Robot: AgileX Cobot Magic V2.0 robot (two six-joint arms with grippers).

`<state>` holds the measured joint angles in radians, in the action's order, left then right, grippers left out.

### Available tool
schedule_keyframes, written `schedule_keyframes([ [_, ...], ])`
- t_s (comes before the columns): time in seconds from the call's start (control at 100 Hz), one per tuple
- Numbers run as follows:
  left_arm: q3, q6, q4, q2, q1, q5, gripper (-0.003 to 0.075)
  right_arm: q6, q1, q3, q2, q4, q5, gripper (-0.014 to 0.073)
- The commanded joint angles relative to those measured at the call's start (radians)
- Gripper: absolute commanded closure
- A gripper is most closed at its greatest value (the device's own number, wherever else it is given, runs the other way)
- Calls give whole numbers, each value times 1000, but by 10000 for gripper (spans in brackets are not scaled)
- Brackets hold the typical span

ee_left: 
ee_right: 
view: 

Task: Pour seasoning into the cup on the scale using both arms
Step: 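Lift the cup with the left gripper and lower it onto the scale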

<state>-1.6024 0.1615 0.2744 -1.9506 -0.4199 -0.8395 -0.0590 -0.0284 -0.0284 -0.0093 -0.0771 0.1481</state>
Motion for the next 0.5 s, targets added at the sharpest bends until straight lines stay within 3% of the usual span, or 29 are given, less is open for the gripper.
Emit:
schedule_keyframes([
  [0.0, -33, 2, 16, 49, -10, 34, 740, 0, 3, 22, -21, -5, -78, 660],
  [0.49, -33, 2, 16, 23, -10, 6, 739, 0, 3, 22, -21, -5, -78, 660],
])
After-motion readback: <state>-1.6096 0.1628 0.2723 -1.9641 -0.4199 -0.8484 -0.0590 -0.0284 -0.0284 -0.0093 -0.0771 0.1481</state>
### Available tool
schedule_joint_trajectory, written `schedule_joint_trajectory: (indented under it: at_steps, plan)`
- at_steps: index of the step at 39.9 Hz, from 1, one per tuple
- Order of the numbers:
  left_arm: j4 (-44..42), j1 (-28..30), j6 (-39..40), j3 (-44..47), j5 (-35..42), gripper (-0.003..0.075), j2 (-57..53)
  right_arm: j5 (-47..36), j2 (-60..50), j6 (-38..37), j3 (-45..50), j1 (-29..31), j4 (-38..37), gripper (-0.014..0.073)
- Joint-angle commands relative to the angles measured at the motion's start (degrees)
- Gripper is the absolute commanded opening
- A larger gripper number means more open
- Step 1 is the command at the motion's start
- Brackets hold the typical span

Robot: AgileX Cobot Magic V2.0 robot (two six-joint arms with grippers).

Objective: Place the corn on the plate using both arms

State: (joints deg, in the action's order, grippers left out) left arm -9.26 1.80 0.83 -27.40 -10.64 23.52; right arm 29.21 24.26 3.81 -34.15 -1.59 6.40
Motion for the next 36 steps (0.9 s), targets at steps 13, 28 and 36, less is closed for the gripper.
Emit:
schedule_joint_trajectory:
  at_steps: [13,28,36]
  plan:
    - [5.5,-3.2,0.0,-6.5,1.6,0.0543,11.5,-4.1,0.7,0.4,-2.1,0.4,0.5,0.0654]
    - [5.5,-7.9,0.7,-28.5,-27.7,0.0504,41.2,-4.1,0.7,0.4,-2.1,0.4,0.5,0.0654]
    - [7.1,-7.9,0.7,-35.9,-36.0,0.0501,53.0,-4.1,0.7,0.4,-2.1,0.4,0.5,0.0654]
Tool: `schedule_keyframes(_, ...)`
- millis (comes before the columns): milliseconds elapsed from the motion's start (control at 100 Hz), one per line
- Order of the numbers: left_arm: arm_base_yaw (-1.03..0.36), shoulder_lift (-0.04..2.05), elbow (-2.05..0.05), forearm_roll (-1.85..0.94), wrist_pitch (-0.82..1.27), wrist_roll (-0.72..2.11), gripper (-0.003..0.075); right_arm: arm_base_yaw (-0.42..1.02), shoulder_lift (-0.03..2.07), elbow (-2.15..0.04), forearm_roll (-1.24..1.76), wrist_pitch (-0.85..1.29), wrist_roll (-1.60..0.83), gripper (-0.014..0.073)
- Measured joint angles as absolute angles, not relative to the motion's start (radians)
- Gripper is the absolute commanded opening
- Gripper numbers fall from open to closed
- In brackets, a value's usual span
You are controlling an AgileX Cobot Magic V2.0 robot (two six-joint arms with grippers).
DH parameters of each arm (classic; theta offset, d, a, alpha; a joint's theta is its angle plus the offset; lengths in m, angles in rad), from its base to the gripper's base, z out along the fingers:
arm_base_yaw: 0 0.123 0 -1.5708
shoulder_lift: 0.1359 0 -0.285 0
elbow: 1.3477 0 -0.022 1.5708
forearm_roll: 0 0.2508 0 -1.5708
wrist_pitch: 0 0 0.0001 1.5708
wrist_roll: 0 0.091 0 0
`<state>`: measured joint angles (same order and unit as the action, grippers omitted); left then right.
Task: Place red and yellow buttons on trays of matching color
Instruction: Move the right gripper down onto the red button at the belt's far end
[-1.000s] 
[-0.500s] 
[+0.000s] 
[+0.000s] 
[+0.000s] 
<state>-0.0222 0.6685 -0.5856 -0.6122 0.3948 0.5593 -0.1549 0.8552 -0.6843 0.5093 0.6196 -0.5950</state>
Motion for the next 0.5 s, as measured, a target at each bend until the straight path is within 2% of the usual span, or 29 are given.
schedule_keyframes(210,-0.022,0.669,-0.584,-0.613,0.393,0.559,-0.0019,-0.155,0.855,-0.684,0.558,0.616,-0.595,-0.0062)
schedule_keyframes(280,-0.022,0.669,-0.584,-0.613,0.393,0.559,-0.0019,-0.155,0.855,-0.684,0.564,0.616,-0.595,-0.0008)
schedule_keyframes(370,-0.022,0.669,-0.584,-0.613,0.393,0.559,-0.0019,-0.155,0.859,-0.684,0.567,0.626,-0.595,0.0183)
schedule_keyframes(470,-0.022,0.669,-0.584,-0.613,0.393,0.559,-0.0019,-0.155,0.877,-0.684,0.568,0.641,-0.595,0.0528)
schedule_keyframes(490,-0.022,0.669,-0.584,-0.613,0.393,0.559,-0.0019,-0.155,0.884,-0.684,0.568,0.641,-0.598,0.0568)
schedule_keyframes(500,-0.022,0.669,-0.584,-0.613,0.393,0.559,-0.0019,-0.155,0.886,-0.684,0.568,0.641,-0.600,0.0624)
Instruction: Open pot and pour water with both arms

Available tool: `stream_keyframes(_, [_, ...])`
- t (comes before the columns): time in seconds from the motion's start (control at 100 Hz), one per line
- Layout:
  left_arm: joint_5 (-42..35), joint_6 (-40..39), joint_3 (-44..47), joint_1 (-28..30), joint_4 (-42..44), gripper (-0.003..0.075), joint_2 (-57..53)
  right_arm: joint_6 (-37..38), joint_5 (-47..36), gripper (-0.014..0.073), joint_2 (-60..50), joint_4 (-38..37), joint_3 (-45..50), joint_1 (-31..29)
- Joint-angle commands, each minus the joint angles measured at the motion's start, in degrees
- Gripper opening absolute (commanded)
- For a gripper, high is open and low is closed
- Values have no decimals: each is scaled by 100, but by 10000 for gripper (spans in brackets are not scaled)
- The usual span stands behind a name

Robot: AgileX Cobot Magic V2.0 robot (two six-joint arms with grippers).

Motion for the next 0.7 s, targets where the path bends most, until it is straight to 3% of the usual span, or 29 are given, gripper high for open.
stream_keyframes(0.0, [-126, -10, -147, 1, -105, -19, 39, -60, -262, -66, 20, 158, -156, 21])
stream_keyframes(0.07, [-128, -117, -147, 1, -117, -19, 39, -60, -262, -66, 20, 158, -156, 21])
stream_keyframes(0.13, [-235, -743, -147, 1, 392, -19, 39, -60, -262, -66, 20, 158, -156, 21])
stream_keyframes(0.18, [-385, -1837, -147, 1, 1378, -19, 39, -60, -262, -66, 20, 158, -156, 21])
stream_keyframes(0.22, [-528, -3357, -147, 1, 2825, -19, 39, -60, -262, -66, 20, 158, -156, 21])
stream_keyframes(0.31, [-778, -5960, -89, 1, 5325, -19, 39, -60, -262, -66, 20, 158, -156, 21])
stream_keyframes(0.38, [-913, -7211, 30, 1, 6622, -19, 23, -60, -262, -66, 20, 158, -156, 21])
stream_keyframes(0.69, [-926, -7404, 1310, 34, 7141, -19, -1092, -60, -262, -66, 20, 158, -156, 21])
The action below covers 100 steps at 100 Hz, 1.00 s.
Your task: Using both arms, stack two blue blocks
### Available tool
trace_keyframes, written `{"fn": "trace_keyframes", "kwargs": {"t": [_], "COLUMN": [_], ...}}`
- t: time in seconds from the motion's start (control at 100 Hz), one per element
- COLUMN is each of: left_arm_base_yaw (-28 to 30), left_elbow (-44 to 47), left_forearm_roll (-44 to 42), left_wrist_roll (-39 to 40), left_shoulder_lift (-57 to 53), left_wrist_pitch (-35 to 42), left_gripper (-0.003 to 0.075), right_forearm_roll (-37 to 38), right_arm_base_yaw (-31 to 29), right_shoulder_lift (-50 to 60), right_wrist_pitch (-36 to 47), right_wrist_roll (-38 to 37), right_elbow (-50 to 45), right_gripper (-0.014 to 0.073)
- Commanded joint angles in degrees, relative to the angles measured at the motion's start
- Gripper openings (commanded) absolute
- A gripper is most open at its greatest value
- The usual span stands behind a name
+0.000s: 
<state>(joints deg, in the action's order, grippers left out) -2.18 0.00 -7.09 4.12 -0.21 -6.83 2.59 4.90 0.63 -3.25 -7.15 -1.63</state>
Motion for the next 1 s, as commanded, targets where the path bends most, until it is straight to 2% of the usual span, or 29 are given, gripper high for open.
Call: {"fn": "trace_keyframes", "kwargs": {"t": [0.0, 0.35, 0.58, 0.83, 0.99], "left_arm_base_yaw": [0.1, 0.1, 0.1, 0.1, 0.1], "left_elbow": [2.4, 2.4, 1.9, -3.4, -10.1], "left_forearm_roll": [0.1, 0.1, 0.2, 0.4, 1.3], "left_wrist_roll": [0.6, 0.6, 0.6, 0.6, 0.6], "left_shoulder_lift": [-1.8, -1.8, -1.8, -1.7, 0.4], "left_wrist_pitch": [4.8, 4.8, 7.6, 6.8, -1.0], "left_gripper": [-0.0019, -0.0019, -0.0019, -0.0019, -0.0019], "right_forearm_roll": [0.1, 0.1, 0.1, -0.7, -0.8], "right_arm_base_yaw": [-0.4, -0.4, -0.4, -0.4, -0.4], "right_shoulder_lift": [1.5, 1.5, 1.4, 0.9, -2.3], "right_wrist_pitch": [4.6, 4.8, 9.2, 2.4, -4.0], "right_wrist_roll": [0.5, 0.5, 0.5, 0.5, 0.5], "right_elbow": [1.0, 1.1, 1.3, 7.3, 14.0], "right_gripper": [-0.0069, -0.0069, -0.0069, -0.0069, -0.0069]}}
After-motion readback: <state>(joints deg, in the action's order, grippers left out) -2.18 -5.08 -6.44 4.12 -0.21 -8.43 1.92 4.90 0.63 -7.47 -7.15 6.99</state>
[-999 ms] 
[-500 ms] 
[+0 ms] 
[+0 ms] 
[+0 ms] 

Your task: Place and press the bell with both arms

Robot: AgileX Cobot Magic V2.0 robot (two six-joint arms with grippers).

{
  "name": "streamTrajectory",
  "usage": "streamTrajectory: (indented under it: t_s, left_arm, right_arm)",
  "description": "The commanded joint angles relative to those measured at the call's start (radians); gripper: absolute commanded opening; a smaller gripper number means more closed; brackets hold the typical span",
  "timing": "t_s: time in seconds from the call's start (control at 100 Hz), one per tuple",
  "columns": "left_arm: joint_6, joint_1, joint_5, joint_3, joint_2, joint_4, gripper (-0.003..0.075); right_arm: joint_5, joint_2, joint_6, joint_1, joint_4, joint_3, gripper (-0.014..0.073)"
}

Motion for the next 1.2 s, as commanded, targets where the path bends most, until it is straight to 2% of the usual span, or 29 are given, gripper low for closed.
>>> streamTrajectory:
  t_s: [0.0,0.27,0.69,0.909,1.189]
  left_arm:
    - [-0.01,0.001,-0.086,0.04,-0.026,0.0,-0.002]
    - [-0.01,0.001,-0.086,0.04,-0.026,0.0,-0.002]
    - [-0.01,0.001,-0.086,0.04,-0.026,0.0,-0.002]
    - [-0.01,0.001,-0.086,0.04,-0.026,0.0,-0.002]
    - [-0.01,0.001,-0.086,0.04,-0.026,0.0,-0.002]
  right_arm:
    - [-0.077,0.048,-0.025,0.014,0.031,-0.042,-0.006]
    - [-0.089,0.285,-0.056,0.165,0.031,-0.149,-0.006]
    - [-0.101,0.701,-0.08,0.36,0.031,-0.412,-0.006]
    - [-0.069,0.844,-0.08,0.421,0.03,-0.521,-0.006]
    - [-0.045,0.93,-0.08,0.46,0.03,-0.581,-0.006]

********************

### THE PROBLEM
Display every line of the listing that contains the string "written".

### WORKED SOLUTION
schedule_keyframes, written `schedule_keyframes([ [_, ...], ])`
schedule_joint_trajectory, written `schedule_joint_trajectory: (indented under it: at_steps, plan)`
trace_keyframes, written `{"fn": "trace_keyframes", "kwargs": {"t": [_], "COLUMN": [_], ...}}`

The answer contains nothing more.